> [Your assignment]: Transcribe the listing below in its entirety, exactly.
(Dataset section)
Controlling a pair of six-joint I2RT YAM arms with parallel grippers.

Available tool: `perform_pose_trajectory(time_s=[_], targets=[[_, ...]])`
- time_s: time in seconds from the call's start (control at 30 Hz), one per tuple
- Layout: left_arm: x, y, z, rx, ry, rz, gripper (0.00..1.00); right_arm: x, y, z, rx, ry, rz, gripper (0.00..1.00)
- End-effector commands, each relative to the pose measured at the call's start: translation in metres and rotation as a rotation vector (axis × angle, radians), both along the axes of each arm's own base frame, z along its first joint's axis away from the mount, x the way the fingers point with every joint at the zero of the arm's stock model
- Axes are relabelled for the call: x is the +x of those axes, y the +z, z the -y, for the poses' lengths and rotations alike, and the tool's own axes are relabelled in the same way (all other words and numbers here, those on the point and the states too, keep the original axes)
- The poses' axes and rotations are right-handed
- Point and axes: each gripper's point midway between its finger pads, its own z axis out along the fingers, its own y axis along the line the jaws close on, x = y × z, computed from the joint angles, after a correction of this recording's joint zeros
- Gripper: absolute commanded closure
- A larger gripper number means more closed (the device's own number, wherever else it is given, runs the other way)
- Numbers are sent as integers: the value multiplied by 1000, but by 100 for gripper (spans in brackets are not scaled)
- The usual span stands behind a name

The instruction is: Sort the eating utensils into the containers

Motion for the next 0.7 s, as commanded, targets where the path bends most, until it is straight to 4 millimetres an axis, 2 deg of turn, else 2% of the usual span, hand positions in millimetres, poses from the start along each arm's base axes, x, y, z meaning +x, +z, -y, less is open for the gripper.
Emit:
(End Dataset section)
> [Exercise response]:
Controlling a pair of six-joint I2RT YAM arms with parallel grippers.

Available tool: `perform_pose_trajectory(time_s=[_], targets=[[_, ...]])`
- time_s: time in seconds from the call's start (control at 30 Hz), one per tuple
- Layout: left_arm: x, y, z, rx, ry, rz, gripper (0.00..1.00); right_arm: x, y, z, rx, ry, rz, gripper (0.00..1.00)
- End-effector commands, each relative to the pose measured at the call's start: translation in metres and rotation as a rotation vector (axis × angle, radians), both along the axes of each arm's own base frame, z along its first joint's axis away from the mount, x the way the fingers point with every joint at the zero of the arm's stock model
- Axes are relabelled for the call: x is the +x of those axes, y the +z, z the -y, for the poses' lengths and rotations alike, and the tool's own axes are relabelled in the same way (all other words and numbers here, those on the point and the states too, keep the original axes)
- The poses' axes and rotations are right-handed
- Point and axes: each gripper's point midway between its finger pads, its own z axis out along the fingers, its own y axis along the line the jaws close on, x = y × z, computed from the joint angles, after a correction of this recording's joint zeros
- Gripper: absolute commanded closure
- A larger gripper number means more closed (the device's own number, wherever else it is given, runs the other way)
- Numbers are sent as integers: the value multiplied by 1000, but by 100 for gripper (spans in brackets are not scaled)
- The usual span stands behind a name

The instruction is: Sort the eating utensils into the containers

Motion for the next 0.7 s, as commanded, targets where the path bends most, until it is straight to 4 millimetres an axis, 2 deg of turn, else 2% of the usual span, hand positions in millimetres, poses from the start along each arm's base axes, x, y, z meaning +x, +z, -y, less is open for the gripper.
Emit:

The exercise has been fully answered.